OBJECTIVES: This paper introduces SeReMeD (Semantic Representation of Medical Documents), a method for automatically generating knowledge representations from natural language documents. The suitability of the Unified Medical Language System (UMLS) as domain knowledge for this method is analyzed.

METHODS: SeReMeD combines existing language engineering methods and semantic transformation rules for mapping syntactic information to semantic roles. In this way, the relevant content of medical documents is mapped to semantic structures. In order to extract specific data, these semantic structures are searched for concepts and semantic roles. A study is carried out that uses SeReMeD to detect specific data in medical narratives such as documented diagnoses or procedures.
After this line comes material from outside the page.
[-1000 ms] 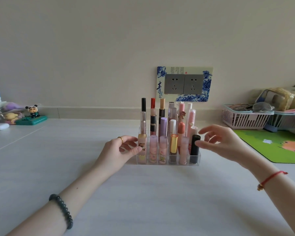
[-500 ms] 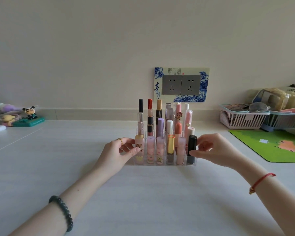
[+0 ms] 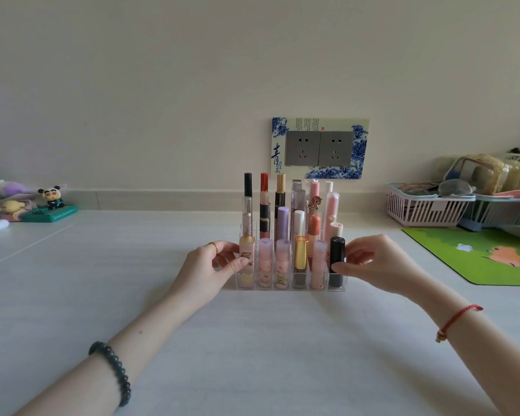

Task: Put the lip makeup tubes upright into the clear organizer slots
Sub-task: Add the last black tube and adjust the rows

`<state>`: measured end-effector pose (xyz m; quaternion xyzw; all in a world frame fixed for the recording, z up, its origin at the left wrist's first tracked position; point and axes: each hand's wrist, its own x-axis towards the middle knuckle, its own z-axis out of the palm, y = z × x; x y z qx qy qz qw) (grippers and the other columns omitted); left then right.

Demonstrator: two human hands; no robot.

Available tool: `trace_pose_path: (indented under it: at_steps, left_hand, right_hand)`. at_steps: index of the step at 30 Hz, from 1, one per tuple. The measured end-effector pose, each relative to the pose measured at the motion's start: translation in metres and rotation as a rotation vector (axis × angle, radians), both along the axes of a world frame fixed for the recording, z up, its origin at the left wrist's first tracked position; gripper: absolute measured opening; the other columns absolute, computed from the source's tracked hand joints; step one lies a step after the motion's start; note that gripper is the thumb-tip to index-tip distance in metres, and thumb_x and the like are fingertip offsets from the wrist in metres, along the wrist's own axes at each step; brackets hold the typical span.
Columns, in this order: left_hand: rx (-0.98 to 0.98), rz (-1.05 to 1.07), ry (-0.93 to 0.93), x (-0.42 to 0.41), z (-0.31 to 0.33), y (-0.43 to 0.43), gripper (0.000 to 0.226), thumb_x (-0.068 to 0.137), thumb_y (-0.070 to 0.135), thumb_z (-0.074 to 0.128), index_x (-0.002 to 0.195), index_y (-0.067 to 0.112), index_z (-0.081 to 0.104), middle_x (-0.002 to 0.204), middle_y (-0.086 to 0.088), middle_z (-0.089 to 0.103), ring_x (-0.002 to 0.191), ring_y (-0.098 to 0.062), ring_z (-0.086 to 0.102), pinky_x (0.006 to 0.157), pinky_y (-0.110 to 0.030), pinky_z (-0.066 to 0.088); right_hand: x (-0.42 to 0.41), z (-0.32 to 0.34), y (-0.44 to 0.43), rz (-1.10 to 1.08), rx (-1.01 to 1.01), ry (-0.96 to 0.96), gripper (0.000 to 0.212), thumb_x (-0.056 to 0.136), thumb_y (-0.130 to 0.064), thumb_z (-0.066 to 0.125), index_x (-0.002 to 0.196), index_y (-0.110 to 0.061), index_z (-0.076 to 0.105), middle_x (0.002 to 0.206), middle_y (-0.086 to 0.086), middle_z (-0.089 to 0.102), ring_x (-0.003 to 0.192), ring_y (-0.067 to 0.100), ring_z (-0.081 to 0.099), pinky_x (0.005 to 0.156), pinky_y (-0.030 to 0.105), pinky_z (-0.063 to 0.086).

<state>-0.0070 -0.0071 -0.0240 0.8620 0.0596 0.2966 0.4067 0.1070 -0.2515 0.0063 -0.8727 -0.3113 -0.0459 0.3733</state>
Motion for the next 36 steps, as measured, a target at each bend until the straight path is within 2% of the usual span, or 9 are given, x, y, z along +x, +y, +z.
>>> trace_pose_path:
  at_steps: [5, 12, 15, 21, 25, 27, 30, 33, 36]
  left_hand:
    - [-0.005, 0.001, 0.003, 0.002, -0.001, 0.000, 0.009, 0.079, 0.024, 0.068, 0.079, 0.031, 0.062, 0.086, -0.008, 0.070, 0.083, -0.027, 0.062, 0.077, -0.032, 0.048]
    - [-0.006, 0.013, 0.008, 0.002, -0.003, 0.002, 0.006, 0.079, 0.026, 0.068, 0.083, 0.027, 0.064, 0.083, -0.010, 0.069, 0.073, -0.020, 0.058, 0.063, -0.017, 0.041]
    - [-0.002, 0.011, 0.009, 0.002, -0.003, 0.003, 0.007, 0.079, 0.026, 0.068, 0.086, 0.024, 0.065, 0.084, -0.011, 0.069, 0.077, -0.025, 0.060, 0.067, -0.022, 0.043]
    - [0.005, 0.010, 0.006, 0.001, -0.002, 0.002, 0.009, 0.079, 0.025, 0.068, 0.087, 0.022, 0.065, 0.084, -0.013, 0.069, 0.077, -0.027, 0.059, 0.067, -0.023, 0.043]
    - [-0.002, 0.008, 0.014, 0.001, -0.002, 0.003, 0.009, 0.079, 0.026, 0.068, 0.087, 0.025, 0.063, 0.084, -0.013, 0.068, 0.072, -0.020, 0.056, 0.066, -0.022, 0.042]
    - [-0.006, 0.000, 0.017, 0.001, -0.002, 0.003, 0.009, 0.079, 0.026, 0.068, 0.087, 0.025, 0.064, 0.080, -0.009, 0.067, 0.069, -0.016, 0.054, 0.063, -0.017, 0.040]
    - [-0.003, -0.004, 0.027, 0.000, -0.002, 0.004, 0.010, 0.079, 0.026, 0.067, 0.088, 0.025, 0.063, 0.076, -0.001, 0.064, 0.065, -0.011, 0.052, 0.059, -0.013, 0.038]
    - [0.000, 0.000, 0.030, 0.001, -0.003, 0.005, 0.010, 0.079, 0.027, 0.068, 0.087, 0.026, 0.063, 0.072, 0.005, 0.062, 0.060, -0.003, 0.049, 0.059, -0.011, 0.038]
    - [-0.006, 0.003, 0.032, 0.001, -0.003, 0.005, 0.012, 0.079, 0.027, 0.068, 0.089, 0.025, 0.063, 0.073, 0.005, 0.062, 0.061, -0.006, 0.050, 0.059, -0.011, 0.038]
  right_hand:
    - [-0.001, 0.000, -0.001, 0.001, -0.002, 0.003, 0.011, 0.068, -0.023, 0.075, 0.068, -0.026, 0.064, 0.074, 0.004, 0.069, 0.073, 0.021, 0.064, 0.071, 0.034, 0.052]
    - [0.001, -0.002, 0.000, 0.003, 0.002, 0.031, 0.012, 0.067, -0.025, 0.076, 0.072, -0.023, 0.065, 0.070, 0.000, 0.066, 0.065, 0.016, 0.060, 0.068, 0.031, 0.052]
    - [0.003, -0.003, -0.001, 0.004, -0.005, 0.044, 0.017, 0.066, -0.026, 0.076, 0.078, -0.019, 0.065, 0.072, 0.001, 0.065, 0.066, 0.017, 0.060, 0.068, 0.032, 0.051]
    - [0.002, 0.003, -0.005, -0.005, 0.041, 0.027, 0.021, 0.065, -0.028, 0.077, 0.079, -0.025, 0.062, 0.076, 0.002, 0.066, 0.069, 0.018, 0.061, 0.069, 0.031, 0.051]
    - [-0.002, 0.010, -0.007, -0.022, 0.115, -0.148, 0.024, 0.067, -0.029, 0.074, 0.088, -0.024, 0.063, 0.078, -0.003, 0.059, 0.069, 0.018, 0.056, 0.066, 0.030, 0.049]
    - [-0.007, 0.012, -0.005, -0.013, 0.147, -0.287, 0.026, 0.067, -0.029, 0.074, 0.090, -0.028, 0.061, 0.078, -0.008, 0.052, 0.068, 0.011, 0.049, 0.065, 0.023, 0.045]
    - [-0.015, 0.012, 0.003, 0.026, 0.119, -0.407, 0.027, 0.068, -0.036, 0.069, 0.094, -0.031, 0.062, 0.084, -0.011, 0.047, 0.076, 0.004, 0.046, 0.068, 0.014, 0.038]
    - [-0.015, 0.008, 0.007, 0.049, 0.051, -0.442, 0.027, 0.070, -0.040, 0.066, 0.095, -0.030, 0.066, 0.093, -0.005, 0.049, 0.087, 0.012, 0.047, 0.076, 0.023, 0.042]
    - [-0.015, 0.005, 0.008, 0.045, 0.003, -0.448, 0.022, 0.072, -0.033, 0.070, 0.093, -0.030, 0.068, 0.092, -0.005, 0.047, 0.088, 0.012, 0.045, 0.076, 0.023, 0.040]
RESULTS: The system is tested on chest X-ray reports. In first evaluations of the system's performance, the generation of semantic structures achieves a correctness of 80%, whereas the extraction of documented findings obtains values of 93% precision and 83% recall.

CONCLUSIONS: The results suggest that the methods described here can be used to accurately extract data from medical narratives, although there is also some potential for improving the results. The proposed methods provide two main benefits. By using existing language engineering methods, the effort required to construct a medical information extraction system is reduced. It is also possible to change the domain knowledge and therefore to create a more (or less) specialized system, capable of handling various medical sub-domains.